Reproduce each entry exactly as it reads. Leave the images out.
** DATA SUPPLIED follows **
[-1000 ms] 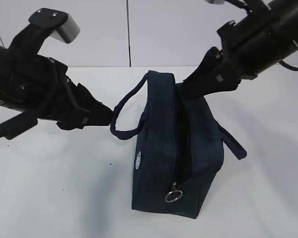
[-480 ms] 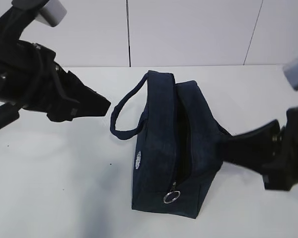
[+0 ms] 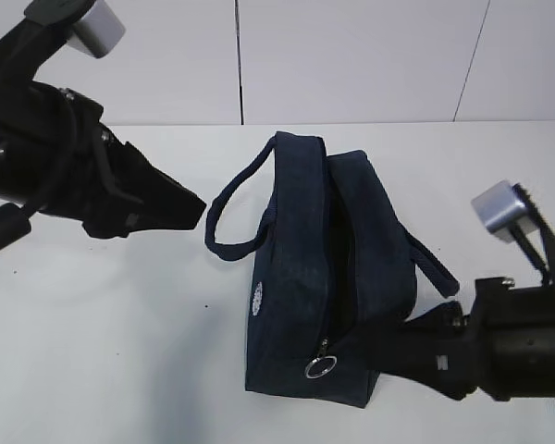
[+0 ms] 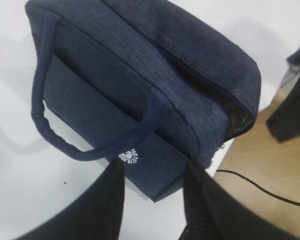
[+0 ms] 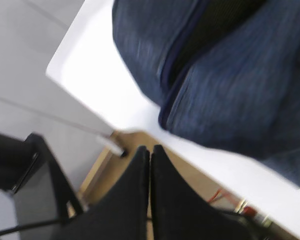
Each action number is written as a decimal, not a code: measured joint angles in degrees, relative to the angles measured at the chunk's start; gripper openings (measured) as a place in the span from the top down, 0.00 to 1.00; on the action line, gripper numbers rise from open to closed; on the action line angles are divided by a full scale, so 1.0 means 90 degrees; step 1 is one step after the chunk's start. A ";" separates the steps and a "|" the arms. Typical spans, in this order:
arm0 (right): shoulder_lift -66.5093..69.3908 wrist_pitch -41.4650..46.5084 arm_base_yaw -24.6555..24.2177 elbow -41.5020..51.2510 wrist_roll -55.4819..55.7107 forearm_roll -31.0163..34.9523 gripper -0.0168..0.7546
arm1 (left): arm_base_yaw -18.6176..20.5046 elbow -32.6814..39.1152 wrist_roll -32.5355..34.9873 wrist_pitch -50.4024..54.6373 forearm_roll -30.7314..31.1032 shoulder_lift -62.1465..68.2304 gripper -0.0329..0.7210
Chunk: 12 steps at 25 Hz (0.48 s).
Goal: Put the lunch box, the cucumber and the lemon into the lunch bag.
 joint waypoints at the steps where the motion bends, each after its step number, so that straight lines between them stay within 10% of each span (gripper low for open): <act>1: 0.0226 0.0156 0.0000 0.0000 -0.0001 0.0000 0.98 | 0.0000 0.0000 0.0000 0.0015 0.0000 -0.0010 0.60; 12: 0.0973 0.0381 0.0000 0.0000 -0.0742 0.0184 0.88 | 0.0000 0.0000 0.0000 0.0044 0.0011 -0.0010 0.60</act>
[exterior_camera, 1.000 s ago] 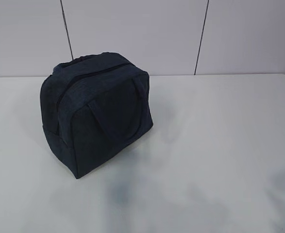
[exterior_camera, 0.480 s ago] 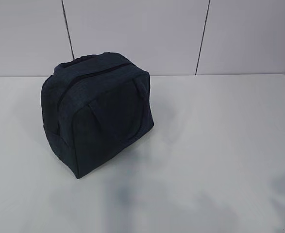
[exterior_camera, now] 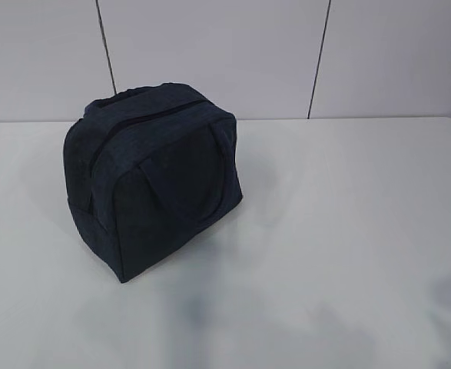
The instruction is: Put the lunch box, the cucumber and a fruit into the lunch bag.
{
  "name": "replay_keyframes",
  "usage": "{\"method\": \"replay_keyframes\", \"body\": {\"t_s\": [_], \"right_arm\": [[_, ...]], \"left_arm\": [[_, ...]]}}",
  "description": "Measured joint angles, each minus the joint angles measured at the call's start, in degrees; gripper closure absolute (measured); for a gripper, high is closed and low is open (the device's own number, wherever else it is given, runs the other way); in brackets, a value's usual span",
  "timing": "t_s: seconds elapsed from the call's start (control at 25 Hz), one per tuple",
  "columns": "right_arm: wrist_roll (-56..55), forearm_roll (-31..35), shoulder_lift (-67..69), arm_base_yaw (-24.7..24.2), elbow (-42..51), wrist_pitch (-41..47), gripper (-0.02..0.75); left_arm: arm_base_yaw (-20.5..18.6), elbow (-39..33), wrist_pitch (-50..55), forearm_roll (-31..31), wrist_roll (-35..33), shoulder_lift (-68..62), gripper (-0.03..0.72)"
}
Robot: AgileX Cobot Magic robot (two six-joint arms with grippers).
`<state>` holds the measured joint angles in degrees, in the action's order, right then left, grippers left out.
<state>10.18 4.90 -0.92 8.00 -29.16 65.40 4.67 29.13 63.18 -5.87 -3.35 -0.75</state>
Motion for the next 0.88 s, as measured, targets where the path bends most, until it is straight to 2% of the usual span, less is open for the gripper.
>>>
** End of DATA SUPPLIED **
SOLUTION:
[-1000 ms] 
[-480 ms] 
[+0 ms] 
[+0 ms] 
[+0 ms] 
Each action number is written as a decimal, not a code: measured joint angles in degrees, relative to the angles measured at the chunk's start; gripper openings (measured) as a place in the span from the top down, 0.00 to 1.00; on the action line, gripper numbers rise from open to closed; on the action line angles are divided by a full scale, so 1.0 means 90 degrees; step 1 is one step after the chunk's start. A ";" separates the steps and a "|" the arms. Typical spans, in this order:
arm0 (right): shoulder_lift -66.5093..69.3908 wrist_pitch -41.4650..46.5084 arm_base_yaw -24.6555..24.2177 elbow -41.5020..51.2510 wrist_roll -55.4819..55.7107 forearm_roll -31.0163..34.9523 gripper -0.0168..0.7546
arm1 (left): arm_base_yaw -18.6176..20.5046 elbow -32.6814..39.1152 wrist_roll -32.5355..34.9873 wrist_pitch -50.4024..54.6373 forearm_roll -30.7314..31.1032 shoulder_lift -62.1465..68.2304 gripper -0.0329..0.7210
Chunk: 12 steps at 25 Hz (0.48 s).
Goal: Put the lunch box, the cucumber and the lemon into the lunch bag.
 joint waypoints at the steps where the motion bends, each after its step number, so that straight lines between them stay within 10% of each span (gripper low for open): <act>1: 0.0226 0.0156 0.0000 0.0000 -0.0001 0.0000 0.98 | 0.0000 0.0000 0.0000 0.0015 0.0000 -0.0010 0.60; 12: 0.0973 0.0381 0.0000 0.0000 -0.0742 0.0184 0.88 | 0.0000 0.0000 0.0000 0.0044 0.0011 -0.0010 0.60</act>
[exterior_camera, 1.000 s ago] 
[exterior_camera, 0.480 s ago] 
[exterior_camera, now] 
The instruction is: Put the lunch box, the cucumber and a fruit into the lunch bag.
{
  "name": "replay_keyframes",
  "usage": "{\"method\": \"replay_keyframes\", \"body\": {\"t_s\": [_], \"right_arm\": [[_, ...]], \"left_arm\": [[_, ...]]}}",
  "description": "Measured joint angles, each minus the joint angles measured at the call's start, in degrees; gripper closure absolute (measured); for a gripper, high is closed and low is open (the device's own number, wherever else it is given, runs the other way); in brackets, a value's usual span",
  "timing": "t_s: seconds elapsed from the call's start (control at 25 Hz), one per tuple",
  "columns": "right_arm: wrist_roll (-56..55), forearm_roll (-31..35), shoulder_lift (-67..69), arm_base_yaw (-24.7..24.2), elbow (-42..51), wrist_pitch (-41..47), gripper (-0.02..0.75); left_arm: arm_base_yaw (-20.5..18.6), elbow (-39..33), wrist_pitch (-50..55), forearm_roll (-31..31), wrist_roll (-35..33), shoulder_lift (-68..62), gripper (-0.03..0.72)"
}
Robot: AgileX Cobot Magic robot (two six-joint arms with grippers).
`<state>` holds the measured joint angles in degrees, in the action's order, right then left, grippers left out.
<state>10.18 4.90 -0.92 8.00 -29.16 65.40 4.67 29.13 63.18 -5.87 -3.35 -0.75</state>
Motion for the next 0.88 s, as measured, targets where the path bends most, until it is straight to 2% of the usual span, less is open for the gripper.
>>>

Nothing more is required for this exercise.